Malignant pleural mesothelioma is an ideal model for testing new locoregional multimodality approaches because of its aggressive local behavior.

METHODS

This study was planned to investigate the feasibility, safety, and pharmacokinetics of a multimodality therapy including an operation, pleural space perfusion (60 minutes) with cisplatin (100 mg/m2), hyperthermia (41. 5 degrees C), and postoperative radiotherapy (55 Gy to chest wall incisions). The effects of the extent of resection and perfusion temperature on cisplatin pharmacokinetics were evaluated.

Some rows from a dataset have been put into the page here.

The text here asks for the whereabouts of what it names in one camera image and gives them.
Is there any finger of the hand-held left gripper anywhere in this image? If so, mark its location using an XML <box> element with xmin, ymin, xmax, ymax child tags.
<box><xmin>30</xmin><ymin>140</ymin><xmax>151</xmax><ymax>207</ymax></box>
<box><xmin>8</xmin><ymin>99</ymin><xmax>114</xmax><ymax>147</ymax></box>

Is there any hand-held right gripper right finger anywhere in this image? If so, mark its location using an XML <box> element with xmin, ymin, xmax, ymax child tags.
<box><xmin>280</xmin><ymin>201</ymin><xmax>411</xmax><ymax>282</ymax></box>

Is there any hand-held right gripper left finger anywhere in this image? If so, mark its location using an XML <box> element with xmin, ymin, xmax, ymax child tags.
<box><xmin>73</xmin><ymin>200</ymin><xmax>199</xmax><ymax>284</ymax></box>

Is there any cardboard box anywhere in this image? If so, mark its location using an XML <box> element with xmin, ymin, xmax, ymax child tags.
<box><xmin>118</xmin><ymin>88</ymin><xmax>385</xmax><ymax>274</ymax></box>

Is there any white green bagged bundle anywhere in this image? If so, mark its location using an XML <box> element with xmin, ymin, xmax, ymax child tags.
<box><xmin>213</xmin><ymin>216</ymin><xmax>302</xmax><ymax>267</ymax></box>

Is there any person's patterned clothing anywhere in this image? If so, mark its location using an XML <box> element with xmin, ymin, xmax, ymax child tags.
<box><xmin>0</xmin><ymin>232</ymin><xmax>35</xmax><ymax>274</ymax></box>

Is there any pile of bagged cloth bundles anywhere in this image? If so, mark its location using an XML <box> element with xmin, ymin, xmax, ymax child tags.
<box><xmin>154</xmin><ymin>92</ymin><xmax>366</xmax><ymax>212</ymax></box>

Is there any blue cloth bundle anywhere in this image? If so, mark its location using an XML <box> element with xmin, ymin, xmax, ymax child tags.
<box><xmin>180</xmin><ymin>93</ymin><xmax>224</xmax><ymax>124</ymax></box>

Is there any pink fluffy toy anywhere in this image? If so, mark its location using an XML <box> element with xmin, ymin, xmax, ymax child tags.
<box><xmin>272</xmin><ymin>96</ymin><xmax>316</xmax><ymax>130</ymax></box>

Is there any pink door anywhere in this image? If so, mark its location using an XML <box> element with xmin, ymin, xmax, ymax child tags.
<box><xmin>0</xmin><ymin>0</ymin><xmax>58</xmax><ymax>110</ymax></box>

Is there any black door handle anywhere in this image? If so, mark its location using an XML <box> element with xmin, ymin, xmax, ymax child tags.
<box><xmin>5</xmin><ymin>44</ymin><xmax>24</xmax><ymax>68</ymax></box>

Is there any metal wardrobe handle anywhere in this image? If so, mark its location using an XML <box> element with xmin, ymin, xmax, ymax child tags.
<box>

Ten patients with epithelial or mixed, stage I or II, malignant pleural mesothelioma underwent the following procedures: group A (3 patients), pleurectomy/decortication and normothermic pleural space antineoplastic perfusion; group B (3 patients), pleurectomy/decortication and hyperthermic perfusion; and group C (4 patients), pleuropneumonectomy and hyperthermic perfusion. Operations were selectively applied depending on tumor extent. Platinum levels were serially measured by atomic absorption in systemic blood, perfusate, lung, and endothoracic fascia.

RESULTS

The overall procedure was completed in every case, without any death or toxicity. No lung damage was demonstrated after treatment. Major complications included 1 wound infection and 1 diaphragmatic prosthesis displacement. The mean peak platinum plasma levels were reached within 45 to 60 minutes after perfusion was started. Systemic drug concentrations were greater after pleurectomy/decortication than after pleuropneumonectomy (P =.006). The local tissue/perfusate ratio of platinum concentrations tended to be higher after hyperthermic perfusion rather than normothermic perfusion.

CONCLUSION

This multimodality approach is feasible, pharmacokinetically advantageous, and safe enough to undergo further clinical investigations.